Title: Widespread Beartooth Butte Formation of Early Devonian Age in Montana and Wyoming and its Paleogeographic Significance

Author(s): Charles A. Sandberg (2)

Abstract:

The brackish- and fresh-water Beartooth Butte Formation of Early Devonian age has been tentatively recognized at 20 outcrops and 2 wells in southern and central Montana and northern Wyoming. It is generally less than 10 feet thick, but it ranges in short distances from zero to more than 150 feet in thickness. The lithologic character of the formation is varied but a basal limestone or dolomite conglomerate characterizes most occurrences. In southern Montana and northern Wyoming, the Beartooth Butte crops out as discontinuous estuarine and fluviatile channel-fill deposits, sinkhole fillings, and regoliths that overlie the Bighorn Dolomite of Late Ordovician age and underlie the Jefferson Formation of Late Devonian age. The discovery of fish remains of possible Early Devoni n age in the top of supposedly Lower Ordovician strata of the Big Snowy Mountains in central Montana may extend the Beartooth Butte Formation 100 miles north of the other deposits. The Beartooth Butte may also be present between the Maywood Formation of Late Devonian age and the top of Upper Cambrian rocks at Logan, in southwestern Montana, and at Beaver Creek, in west-central Montana. Some sinkhole and channel-fill deposits referable to the Beartooth Butte are found at the top of Silurian rocks in the Williston basin.

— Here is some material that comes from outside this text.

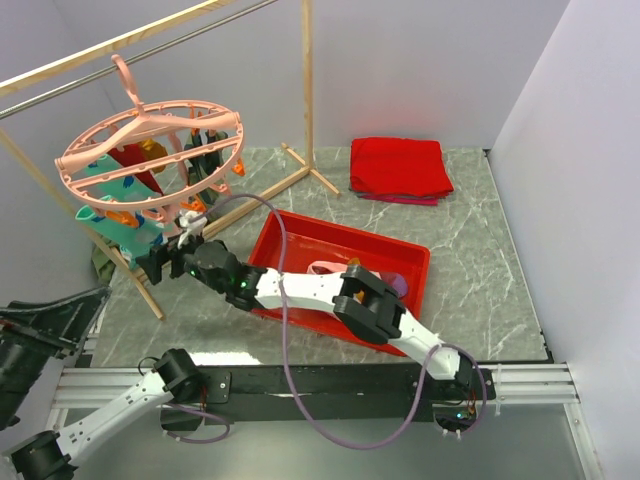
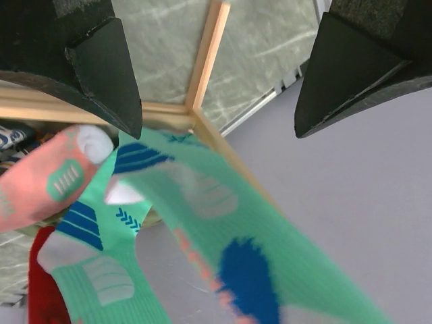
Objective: Remove the socks clipped to the hanger
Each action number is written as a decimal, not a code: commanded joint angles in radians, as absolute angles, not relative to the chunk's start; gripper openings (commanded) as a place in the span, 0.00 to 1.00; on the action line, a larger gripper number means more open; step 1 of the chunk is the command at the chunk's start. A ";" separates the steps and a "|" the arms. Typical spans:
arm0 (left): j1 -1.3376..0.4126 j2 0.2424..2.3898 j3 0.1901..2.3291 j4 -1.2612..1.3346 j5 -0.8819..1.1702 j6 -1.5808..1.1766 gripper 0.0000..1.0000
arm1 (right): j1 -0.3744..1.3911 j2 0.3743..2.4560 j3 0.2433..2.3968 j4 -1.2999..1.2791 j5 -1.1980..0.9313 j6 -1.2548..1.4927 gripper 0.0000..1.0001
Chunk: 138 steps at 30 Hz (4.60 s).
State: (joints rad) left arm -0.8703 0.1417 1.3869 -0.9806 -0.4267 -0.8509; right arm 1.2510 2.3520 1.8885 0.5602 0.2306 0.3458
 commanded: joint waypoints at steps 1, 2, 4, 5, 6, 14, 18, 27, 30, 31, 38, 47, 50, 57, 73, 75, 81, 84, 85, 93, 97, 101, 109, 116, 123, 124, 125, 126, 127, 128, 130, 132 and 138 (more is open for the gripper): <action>-0.876 0.152 1.353 -0.920 -0.407 -0.834 0.58 | 1.203 2.422 2.043 0.541 0.160 0.410 0.98; -0.876 0.152 1.348 -0.920 -0.403 -0.834 0.58 | 1.201 2.443 2.055 0.557 0.161 0.413 0.98; -0.876 0.156 1.348 -0.923 -0.405 -0.838 0.58 | 1.190 2.483 2.164 0.520 0.166 0.417 0.96; -0.876 0.158 1.347 -0.923 -0.405 -0.839 0.58 | 1.186 2.532 2.213 0.497 0.157 0.440 0.96; -0.876 0.160 1.347 -0.922 -0.408 -0.838 0.58 | 1.178 2.555 2.262 0.465 0.156 0.449 0.94; -0.879 0.160 1.353 -0.927 -0.430 -0.834 0.57 | 1.173 2.642 2.366 0.558 0.101 0.537 0.63; -0.879 0.160 1.335 -0.916 -0.430 -0.844 0.57 | 1.174 2.568 2.257 0.644 0.042 0.563 0.18; -0.881 0.187 1.345 -0.878 -0.425 -0.857 0.56 | 1.192 2.212 1.829 0.805 0.064 0.667 0.00; -0.881 0.183 1.348 -0.823 -0.410 -0.859 0.56 | 1.196 2.102 1.712 0.770 0.032 0.724 0.00; -0.882 0.186 1.350 -0.810 -0.403 -0.858 0.56 | 1.197 2.056 1.698 0.752 0.023 0.742 0.00; -0.881 0.261 1.385 -0.770 -0.315 -0.882 0.59 | 1.198 1.818 1.482 0.654 -0.034 0.865 0.00; -0.881 0.330 1.381 -0.772 -0.275 -0.930 0.58 | 1.192 1.597 1.246 0.617 -0.224 0.945 0.00; -0.879 0.356 1.408 -0.804 -0.311 -0.934 0.52 | 1.187 1.542 1.184 0.615 -0.274 0.960 0.00; -0.858 0.371 1.411 -0.841 -0.406 -0.914 0.54 | 1.132 1.471 1.095 0.640 -0.435 1.008 0.00; -0.859 0.454 1.279 -0.746 -0.511 -1.002 0.69 | 0.931 1.310 0.980 0.787 -0.764 1.138 0.00; -0.859 0.443 1.250 -0.703 -0.532 -1.020 0.68 | 0.907 1.318 0.995 0.808 -0.797 1.163 0.00; -0.859 0.451 1.183 -0.629 -0.606 -1.083 0.68 | 0.867 1.324 1.015 0.857 -0.893 1.212 0.00; -0.859 0.485 1.175 -0.614 -0.630 -1.094 0.70 | 0.851 1.322 1.008 0.916 -0.917 1.248 0.00; -0.859 0.489 1.172 -0.597 -0.640 -1.095 0.70 | 0.847 1.324 1.006 0.923 -0.922 1.256 0.00; -0.859 0.500 1.106 -0.477 -0.693 -1.046 0.67 | 0.834 1.354 1.012 1.045 -0.960 1.348 0.00; -0.859 0.529 1.106 -0.485 -0.747 -1.052 0.68 | 0.831 1.353 1.012 1.055 -0.963 1.355 0.00; -0.859 0.531 1.069 -0.416 -0.767 -1.005 0.65 | 0.830 1.350 1.008 1.060 -0.963 1.358 0.00; -0.861 0.551 1.042 -0.385 -0.810 -0.999 0.62 | 0.830 1.335 1.012 1.032 -0.960 1.344 0.00; -0.859 0.558 1.031 -0.330 -0.830 -0.956 0.49 | 0.831 1.327 1.002 1.051 -0.953 1.358 0.00; -0.859 0.577 1.069 -0.310 -0.836 -0.878 0.25 | 0.831 1.305 0.991 0.994 -0.950 1.319 0.00; -0.859 0.578 1.072 -0.307 -0.831 -0.871 0.22 | 0.831 1.304 0.988 0.977 -0.948 1.310 0.00; -0.859 0.586 1.081 -0.310 -0.822 -0.861 0.20 | 0.831 1.292 0.985 0.921 -0.940 1.274 0.00; -0.859 0.591 1.084 -0.311 -0.816 -0.854 0.17 | 0.831 1.284 0.983 0.876 -0.936 1.246 0.00; -0.859 0.595 1.088 -0.319 -0.812 -0.851 0.11 | 0.831 1.273 0.983 0.824 -0.928 1.214 0.00; -0.859 0.604 1.098 -0.322 -0.801 -0.847 0.08 | 0.831 1.252 0.991 0.690 -0.907 1.136 0.00; -0.859 0.612 1.107 -0.321 -0.789 -0.836 0.01 | 0.830 1.230 1.023 0.512 -0.862 1.031 0.00; -0.859 0.629 1.127 -0.308 -0.744 -0.818 0.01 | 0.818 1.198 1.055 0.211 -0.746 0.869 0.00; -0.859 0.759 1.247 -0.285 -0.605 -0.717 0.01 | 0.707 1.121 1.056 -0.187 -0.514 0.741 0.00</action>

Correlations between the Beartooth Butte Formation, the Water Canyon Formation of northern Utah, the lower part of the type Maywood Formation of western Montana, and the upper part of the Ghost River Formation of west-central Alberta are suggested. A belt of discontinuous deposits of Early Devonian and probable Early Devonian age is inferred to extend in an almost straight line from northern Utah 900 miles north-northwest to west-central Alberta. Shallow-water, near-shore marine rocks are probably present in this belt west of the Beartooth Butte outcrops, whereas Lower Devonian marine rocks are apparently absent east of those outcrops. It is suggested, therefore, that the Early Devonian sea that produced estuarine conditions in some channel-fill deposits of the Beartooth Butte Formati n lay at the west. This sea probably occupied a geosynclinal trough in Washington and Oregon and advanced eastward across Montana and Wyoming, whereas earlier and later Paleozoic marine invasions came southwestward from the Williston basin.